▶ _The problem_: Set the data down again, word for word, as it appears below.

▶ _Data shown_:

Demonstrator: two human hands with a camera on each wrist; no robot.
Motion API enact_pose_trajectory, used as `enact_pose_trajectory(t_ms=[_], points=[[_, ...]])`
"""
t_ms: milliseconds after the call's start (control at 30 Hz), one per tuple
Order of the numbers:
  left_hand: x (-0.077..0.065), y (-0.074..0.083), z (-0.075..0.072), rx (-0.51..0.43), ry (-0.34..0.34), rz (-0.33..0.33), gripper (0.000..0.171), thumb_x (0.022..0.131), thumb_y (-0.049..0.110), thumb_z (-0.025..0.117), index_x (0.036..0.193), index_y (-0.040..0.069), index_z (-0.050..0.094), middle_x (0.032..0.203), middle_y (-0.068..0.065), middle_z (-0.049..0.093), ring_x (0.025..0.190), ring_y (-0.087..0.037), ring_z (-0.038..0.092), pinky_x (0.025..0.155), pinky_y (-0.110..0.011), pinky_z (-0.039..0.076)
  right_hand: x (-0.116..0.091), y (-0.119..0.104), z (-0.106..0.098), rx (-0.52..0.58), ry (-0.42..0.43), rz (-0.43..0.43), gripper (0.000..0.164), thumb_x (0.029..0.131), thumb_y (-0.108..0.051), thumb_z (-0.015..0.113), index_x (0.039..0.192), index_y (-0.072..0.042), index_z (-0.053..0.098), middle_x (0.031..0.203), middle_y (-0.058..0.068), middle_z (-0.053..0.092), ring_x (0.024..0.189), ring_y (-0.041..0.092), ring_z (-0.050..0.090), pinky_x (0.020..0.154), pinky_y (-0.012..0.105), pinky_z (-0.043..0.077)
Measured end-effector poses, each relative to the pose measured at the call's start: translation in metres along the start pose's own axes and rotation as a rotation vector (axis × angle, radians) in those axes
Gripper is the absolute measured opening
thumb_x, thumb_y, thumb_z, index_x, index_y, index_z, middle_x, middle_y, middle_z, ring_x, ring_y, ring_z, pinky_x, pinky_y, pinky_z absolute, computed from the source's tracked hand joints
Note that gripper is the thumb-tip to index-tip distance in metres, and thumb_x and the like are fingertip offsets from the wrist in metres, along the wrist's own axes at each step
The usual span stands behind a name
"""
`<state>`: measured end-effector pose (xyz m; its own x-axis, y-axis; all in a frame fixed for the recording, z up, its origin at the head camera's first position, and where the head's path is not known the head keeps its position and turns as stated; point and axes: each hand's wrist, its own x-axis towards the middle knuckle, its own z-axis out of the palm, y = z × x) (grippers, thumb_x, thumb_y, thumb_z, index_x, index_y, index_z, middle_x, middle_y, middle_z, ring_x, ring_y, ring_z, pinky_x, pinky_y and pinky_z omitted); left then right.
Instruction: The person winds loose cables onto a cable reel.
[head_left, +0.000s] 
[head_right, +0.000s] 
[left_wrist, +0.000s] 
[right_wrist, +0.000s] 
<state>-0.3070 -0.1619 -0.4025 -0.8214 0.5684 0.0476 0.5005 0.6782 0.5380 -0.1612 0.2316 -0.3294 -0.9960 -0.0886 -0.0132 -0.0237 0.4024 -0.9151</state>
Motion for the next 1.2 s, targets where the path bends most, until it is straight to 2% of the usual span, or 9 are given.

▶ _Solution to this exercise_:
Demonstrator: two human hands with a camera on each wrist; no robot.
Motion API enact_pose_trajectory, used as `enact_pose_trajectory(t_ms=[_], points=[[_, ...]])`
"""
t_ms: milliseconds after the call's start (control at 30 Hz), one per tuple
Order of the numbers:
  left_hand: x (-0.077..0.065), y (-0.074..0.083), z (-0.075..0.072), rx (-0.51..0.43), ry (-0.34..0.34), rz (-0.33..0.33), gripper (0.000..0.171), thumb_x (0.022..0.131), thumb_y (-0.049..0.110), thumb_z (-0.025..0.117), index_x (0.036..0.193), index_y (-0.040..0.069), index_z (-0.050..0.094), middle_x (0.032..0.203), middle_y (-0.068..0.065), middle_z (-0.049..0.093), ring_x (0.025..0.190), ring_y (-0.087..0.037), ring_z (-0.038..0.092), pinky_x (0.025..0.155), pinky_y (-0.110..0.011), pinky_z (-0.039..0.076)
  right_hand: x (-0.116..0.091), y (-0.119..0.104), z (-0.106..0.098), rx (-0.52..0.58), ry (-0.42..0.43), rz (-0.43..0.43), gripper (0.000..0.164), thumb_x (0.029..0.131), thumb_y (-0.108..0.051), thumb_z (-0.015..0.113), index_x (0.039..0.192), index_y (-0.072..0.042), index_z (-0.053..0.098), middle_x (0.031..0.203), middle_y (-0.058..0.068), middle_z (-0.053..0.092), ring_x (0.024..0.189), ring_y (-0.041..0.092), ring_z (-0.050..0.090), pinky_x (0.020..0.154), pinky_y (-0.012..0.105), pinky_z (-0.043..0.077)
Measured end-effector poses, each relative to the pose measured at the call's start: translation in metres along the start pose's own axes and rotation as a rotation vector (axis × angle, radians) in those axes
Gripper is the absolute measured opening
thumb_x, thumb_y, thumb_z, index_x, index_y, index_z, middle_x, middle_y, middle_z, ring_x, ring_y, ring_z, pinky_x, pinky_y, pinky_z absolute, computed from the source's tracked hand joints
Note that gripper is the thumb-tip to index-tip distance in metres, and thumb_x and the like are fingertip offsets from the wrist in metres, along the wrist's own axes at each step
The usual span stands behind a name
"""
`<state>`: measured end-effector pose (xyz m; its own x-axis, y-axis; all in a frame fixed for the recording, z up, its origin at the head camera's first position, and where the head's path is not known the head keeps its position and turns as stated; point and axes: each hand's wrist, its own x-axis towards the middle knuckle, its own z-axis out of the palm, y = z × x) (grippers, thumb_x, thumb_y, thumb_z, index_x, index_y, index_z, middle_x, middle_y, middle_z, ring_x, ring_y, ring_z, pinky_x, pinky_y and pinky_z omitted); left then right.
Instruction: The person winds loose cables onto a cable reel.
[head_left, +0.000s] 
[head_right, +0.000s] 
[left_wrist, +0.000s] 
[right_wrist, +0.000s] 
<state>-0.3070 -0.1619 -0.4025 -0.8214 0.5684 0.0476 0.5005 0.6782 0.5380 -0.1612 0.2316 -0.3294 -0.9960 -0.0886 -0.0132 -0.0237 0.4024 -0.9151</state>
Motion for the next 1.2 s, targets where the path bends most, until it is straight to 2% of the usual span, or 9 are given.

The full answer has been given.